Es noche fresca de febrero y él asoma por la ventana. El aire le remueve el
cabello. Afuera la oscuridad salpicada de farolas.
En la habitación a oscuras voltea al lecho: ella lo mira, sus cabellos
extendidos en brazos sobre la almohada, en sus ojos la mirada larga, y en su
boca, los secretos que él quiere conocer.
Ella lo ve, siempre lo ve cuando él mira la calle por la ventana.
Se sienta junto a ella. La sábana dibuja su cuerpo, pero él quiere sus ojos.
Son ojos de luz en la penumbra de la habitación.
Suavemente, pasa una mano sobre el rostro de piel tersa. Ella le sonríe y él
nuevamente sabe que en esos labios, la historia está escrita: todo el pasado,
todo el presente, todo el futuro y el significado de cada hora.
-¿Te he dicho que te amo? –susurra él.
Ella le sonríe con el descenso de las pestañas que a él siempre le ha
parecido su expresión más cautivadora.
-No –le responde ella.
Él le toma el rostro, suavemente con ambas manos, y asiente.
-Te amo. Eres lo mejor que ha pasado. Eres todo lo que he soñado –y la besa
en los labios.
Cuando él se levanta abre una gaveta del buró al lado de la cama, y saca una
fotografía. Enciende la lámpara y mira la imagen: son él y ella, sonriendo a la
lente, otra noche, la noche donde todo empezó. En sus ojos contempla la
ilusión, la dicha.
Se levanta y mira de nuevo por la ventana.
Voltea hacia el lecho.
La cama está vacía.
Todo eso fue cuando ambos tenían 27 años. Aquellas noches, esta misma
ventana y ella en el lecho, los besos, fueron entonces.

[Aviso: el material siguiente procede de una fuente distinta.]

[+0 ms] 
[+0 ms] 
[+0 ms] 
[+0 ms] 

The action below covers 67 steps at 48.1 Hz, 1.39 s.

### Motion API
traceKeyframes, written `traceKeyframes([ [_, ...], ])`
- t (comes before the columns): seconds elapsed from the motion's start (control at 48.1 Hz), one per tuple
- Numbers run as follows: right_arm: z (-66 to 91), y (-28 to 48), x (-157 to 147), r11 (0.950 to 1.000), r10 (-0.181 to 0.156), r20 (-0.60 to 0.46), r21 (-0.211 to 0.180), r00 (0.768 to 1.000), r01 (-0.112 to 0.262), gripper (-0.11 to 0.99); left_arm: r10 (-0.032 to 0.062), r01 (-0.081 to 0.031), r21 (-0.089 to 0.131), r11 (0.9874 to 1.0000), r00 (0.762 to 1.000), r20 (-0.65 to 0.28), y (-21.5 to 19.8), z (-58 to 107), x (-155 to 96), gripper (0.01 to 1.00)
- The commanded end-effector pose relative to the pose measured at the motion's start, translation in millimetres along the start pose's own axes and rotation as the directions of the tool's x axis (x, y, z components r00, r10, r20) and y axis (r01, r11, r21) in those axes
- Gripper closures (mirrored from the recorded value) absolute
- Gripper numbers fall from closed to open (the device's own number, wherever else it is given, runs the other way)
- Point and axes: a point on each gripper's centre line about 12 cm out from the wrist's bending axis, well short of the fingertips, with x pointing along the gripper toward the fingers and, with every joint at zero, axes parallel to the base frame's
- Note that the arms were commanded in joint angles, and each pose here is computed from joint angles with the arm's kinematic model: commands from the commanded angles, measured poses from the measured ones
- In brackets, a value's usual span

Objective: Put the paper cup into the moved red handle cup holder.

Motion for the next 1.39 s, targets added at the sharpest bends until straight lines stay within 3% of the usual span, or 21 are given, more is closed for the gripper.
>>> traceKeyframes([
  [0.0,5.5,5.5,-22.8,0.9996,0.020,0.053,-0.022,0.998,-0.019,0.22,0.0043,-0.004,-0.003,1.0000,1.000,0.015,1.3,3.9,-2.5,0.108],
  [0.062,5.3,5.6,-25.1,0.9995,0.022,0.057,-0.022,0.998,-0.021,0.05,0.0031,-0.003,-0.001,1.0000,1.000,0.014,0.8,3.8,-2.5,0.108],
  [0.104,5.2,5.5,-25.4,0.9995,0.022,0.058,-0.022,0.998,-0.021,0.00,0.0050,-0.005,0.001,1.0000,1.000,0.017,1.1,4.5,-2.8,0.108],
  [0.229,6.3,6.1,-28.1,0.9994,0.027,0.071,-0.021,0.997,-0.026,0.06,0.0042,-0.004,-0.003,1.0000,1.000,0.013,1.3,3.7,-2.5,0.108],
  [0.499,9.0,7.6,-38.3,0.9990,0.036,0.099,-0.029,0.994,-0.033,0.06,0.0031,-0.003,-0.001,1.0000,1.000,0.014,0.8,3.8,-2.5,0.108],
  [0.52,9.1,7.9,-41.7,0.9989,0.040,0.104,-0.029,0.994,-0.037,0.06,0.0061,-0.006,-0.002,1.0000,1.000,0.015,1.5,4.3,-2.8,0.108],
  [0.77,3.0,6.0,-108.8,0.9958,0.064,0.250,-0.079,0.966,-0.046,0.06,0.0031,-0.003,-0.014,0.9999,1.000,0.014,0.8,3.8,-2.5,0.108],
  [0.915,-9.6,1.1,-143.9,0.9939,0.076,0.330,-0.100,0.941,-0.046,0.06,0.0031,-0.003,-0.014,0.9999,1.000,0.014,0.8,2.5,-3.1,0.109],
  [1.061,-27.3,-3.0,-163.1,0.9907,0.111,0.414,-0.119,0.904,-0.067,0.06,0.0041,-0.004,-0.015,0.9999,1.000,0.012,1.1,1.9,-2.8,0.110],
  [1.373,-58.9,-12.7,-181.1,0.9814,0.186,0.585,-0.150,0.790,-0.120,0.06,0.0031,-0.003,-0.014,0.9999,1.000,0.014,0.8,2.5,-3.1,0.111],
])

Y en su mano, una foto, sepia por el tiempo.
Y ella, hace mucho que no está.
Se recuesta y huele las almohadas, las oye crujir, la tela exhala el perfume
de ella. No ha dejado de comprarlo, ni de rociar las sábanas, ni de
sentirla presente cuando la nube de aroma se extiende en salpicaduras de
estrellas y en ecos de besos, ni ha dejado de recostarse sobre las sábanas para
aspirarlas, buscando aquellas noches de Luna y de caricias, cuando todo
empezó. Cuando todo prometía, cuando las calles eran suyas y con ellas el
futuro, y la voz de ella y sus dedos entre los suyos y por eso en su vida no
faltaba nada.
Hace 60 años.
Y de todo eso, algo no se reprocha, no le hace falta hoy, no se recrimina no
haber hecho: la amaba, y se lo dijo. No se conformó con que ella lo
supiera. Y así le cantó en las noches a través de los años, sin cansarse de
decírselo una y otra vez, siempre como si fuera la primera. Y siempre tuvo la
recompensa, el premio a su amor rendido: la sonrisa de ella y su mirada que le
daba sentido a todo.
Hace 60 años. Y es increíble, como efímero es un suspiro, que haya
pasado tanto tiempo, que ella no esté más y se haya ido llevándose el
corazón de él. Increíble, tanto tiempo, cuando para él, todo fue ayer. Sesenta años.
Ayer apenas fueron sus ojos y su aroma. Ayer apenas fue su voz y el inicio
de la vida. Apenas ayer.
El anciano de blancos cabellos toma la sábana, la aspira, se abraza con ella
en la habitación silenciosa. La luz de las estrellas brilla en el cielo de
febrero.
No será por siempre, piensa él. No será por mucho más.
El viento entra por el marco y remueve las cortinas, avivando el perfume. No
por mucho más, se repite. De nuevo estarás conmigo, y saldremos cuando
la vida se anuncia en las farolas. No mucho más aquí. No mucho. Pronto será esa
noche. Y asomaremos de la mano por nuestra ventana.